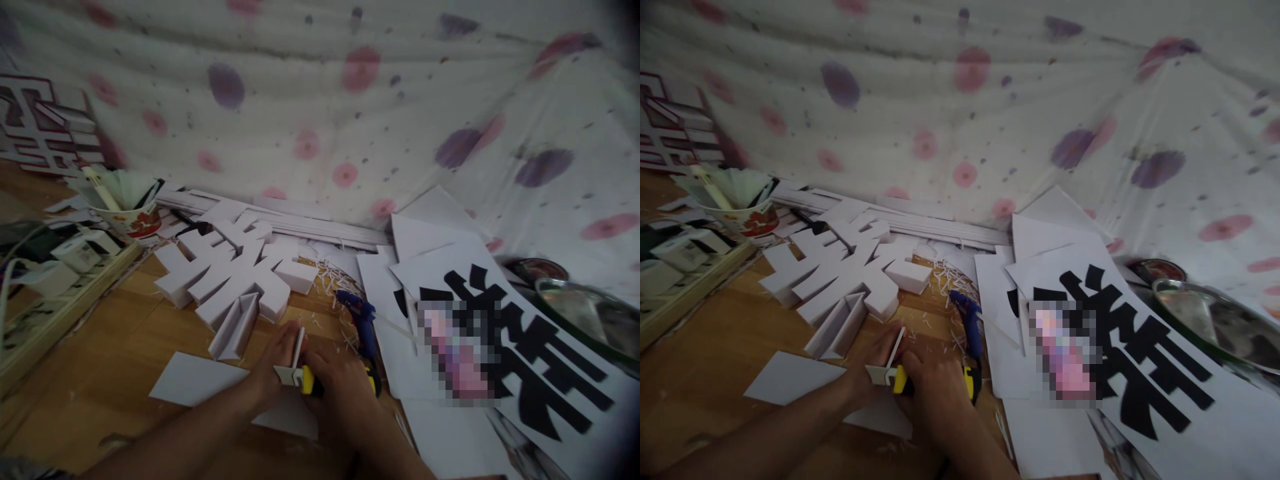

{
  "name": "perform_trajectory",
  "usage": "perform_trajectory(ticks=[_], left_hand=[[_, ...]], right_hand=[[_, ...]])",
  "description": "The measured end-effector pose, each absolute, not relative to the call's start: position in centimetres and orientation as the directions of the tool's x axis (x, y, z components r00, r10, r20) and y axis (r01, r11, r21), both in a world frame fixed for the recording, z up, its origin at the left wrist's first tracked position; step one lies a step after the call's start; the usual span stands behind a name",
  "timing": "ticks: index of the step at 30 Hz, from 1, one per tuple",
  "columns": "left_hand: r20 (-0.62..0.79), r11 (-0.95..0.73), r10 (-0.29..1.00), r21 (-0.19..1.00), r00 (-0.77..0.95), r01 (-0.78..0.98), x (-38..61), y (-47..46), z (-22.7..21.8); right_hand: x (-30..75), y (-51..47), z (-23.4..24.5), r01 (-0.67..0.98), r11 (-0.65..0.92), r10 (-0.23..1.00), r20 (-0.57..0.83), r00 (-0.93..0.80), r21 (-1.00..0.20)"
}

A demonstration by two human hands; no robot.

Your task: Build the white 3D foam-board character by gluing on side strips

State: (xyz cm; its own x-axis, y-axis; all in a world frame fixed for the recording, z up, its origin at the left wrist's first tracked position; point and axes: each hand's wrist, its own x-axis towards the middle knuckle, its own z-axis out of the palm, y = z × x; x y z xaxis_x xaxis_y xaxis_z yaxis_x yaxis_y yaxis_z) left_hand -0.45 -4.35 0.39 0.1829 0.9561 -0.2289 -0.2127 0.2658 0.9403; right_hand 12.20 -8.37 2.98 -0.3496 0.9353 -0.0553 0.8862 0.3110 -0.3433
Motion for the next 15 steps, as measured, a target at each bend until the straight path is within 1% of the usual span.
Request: perform_trajectory(ticks=[4,8,10,12,15], left_hand=[[-0.264,0.287,0.955,0.937,0.132,-0.201,-0.5,-4.4,0.9],[-0.34,0.357,0.934,0.912,0.114,-0.205,-0.4,-4.6,1.0],[-0.349,0.367,0.93,0.905,0.115,-0.217,-0.4,-4.6,0.7],[-0.317,0.343,0.937,0.914,0.146,-0.217,-0.7,-4.6,0.2],[-0.234,0.285,0.944,0.935,0.234,-0.212,-1.4,-4.5,-0.5]], right_hand=[[12.2,-8.4,3.0,0.886,0.314,0.934,-0.056,-0.353,-0.341],[12.2,-8.4,3.3,0.892,0.308,0.931,-0.09,-0.355,-0.331],[12.2,-8.3,3.3,0.893,0.304,0.931,-0.098,-0.353,-0.332],[12.2,-8.3,3.3,0.891,0.306,0.931,-0.093,-0.354,-0.335],[12.3,-8.3,3.3,0.886,0.318,0.929,-0.076,-0.362,-0.336]])
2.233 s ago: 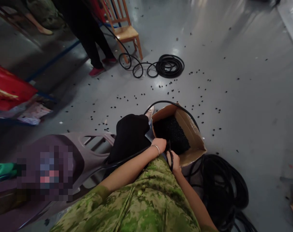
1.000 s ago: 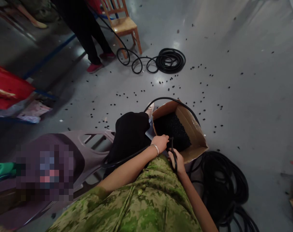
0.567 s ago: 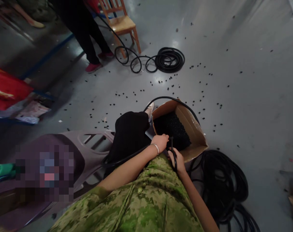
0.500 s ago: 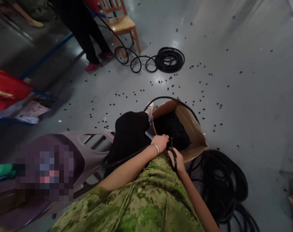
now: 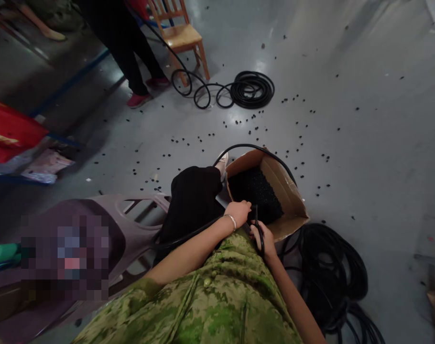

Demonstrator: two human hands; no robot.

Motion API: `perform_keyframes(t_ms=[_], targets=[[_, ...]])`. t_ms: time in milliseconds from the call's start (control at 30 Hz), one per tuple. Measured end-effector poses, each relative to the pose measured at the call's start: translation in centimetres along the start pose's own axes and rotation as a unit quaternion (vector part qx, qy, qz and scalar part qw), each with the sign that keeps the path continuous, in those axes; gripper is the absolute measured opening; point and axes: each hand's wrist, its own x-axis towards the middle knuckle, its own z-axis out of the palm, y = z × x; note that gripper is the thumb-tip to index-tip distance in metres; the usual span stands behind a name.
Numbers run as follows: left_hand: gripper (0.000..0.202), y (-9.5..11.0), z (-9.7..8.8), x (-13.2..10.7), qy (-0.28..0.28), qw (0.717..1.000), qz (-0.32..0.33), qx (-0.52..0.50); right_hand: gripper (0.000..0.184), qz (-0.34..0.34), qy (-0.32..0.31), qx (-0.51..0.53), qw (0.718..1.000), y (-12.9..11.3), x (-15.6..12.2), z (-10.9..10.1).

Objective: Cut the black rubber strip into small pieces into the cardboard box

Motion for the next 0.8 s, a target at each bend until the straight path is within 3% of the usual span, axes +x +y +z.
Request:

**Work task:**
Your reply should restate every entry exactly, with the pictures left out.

**Response to the task:**
{
  "name": "perform_trajectory",
  "usage": "perform_trajectory(ticks=[_], left_hand=[[_, ...]], right_hand=[[_, ...]])",
  "description": "The measured end-effector pose, each absolute, not relative to the call's start: position in centimetres and orientation as the directions of the tool's x axis (x, y, z components r00, r10, r20) and y axis (r01, r11, r21), both in a world frame fixed for the recording, z up, its origin at the left wrist's first tracked position; step one lies a step after the call's start; the usual span stands behind a name",
  "timing": "ticks: index of the step at 30 Hz, from 1, one per tuple",
  "columns": "left_hand: r20 (-0.62..0.79), r11 (-0.95..0.73), r10 (-0.29..1.00), r21 (-0.19..1.00), r00 (-0.77..0.95), r01 (-0.78..0.98), x (-38..61), y (-47..46), z (-22.7..21.8); right_hand: x (-30..75), y (-51..47), z (-23.4..24.5), r01 (-0.67..0.98), r11 (-0.65..0.92), r10 (-0.23..1.00), r20 (-0.57..0.83), r00 (-0.93..0.80), r21 (-1.00..0.20)"
}

A demonstration by two human hands; no robot.

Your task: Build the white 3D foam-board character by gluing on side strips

State: (xyz cm; its own x-axis, y-axis; all in a world frame fixed for the recording, z up, its origin at the left wrist's first tracked position; point and axes: each hand's wrist, its own x-axis towards the middle knuckle, its own z-axis out of the palm, y = z × x; x y z xaxis_x xaxis_y xaxis_z yaxis_x yaxis_y yaxis_z) left_hand -0.45 -4.35 0.39 0.1829 0.9561 -0.2289 -0.2127 0.2658 0.9403; right_hand 12.20 -8.37 2.98 -0.3496 0.9353 -0.0553 0.8862 0.3110 -0.3433
Motion for the next 15 steps, as measured, a target at each bend until the straight path is within 1% of the usual span.
Request: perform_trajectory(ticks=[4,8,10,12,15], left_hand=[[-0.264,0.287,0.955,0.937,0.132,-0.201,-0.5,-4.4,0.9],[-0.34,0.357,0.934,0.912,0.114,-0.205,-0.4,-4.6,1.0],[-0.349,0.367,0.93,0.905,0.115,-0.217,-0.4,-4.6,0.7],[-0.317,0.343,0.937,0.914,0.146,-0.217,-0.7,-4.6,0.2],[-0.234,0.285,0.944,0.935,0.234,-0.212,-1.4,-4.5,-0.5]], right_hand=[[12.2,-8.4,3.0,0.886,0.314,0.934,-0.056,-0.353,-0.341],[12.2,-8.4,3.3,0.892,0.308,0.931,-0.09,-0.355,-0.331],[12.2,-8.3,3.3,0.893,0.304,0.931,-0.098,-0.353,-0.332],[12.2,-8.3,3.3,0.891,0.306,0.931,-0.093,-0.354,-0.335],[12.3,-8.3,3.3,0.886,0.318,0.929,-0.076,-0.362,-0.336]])
2.233 s ago: 
1.000 s ago: 
0.567 s ago: 
0.500 s ago: 
now: 

Demonstrator: two human hands; no robot.

Motion API: `perform_keyframes(t_ms=[_], targets=[[_, ...]])`. t_ms: time in milliseconds from the call's start (control at 30 Hz), one per tuple. Measured end-effector poses, each relative to the pose measured at the call's start: translation in centimetres along the start pose's own axes and rotation as a unit quaternion (vector part qx, qy, qz and scalar part qw), each with the sign that keeps the path continuous, in those axes; gripper is the absolute measured opening; point and axes: each hand's wrist, its own x-axis towards the middle knuckle, its own z-axis out of the palm, y = z × x; note that gripper is the thumb-tip to index-tip distance in metres; the usual span stands behind a name.
Numbers run as follows: left_hand: gripper (0.000..0.202), y (-9.5..11.0), z (-9.7..8.8), x (-13.2..10.7), qy (-0.28..0.28), qw (0.717..1.000), qz (-0.32..0.33), qx (-0.52..0.50); right_hand: gripper (0.000..0.184), qz (-0.34..0.34), qy (-0.32..0.31), qx (-0.51..0.53), qw (0.718..1.000), y (-12.9..11.3), x (-15.6..12.2), z (-10.9..10.1).

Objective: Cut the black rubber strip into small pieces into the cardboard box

Motion for the next 0.8 s, a target at each bend until the straight path is within 3% of the usual span, axes +x +y +z.
Request:

What the exercise asked for has been given in full.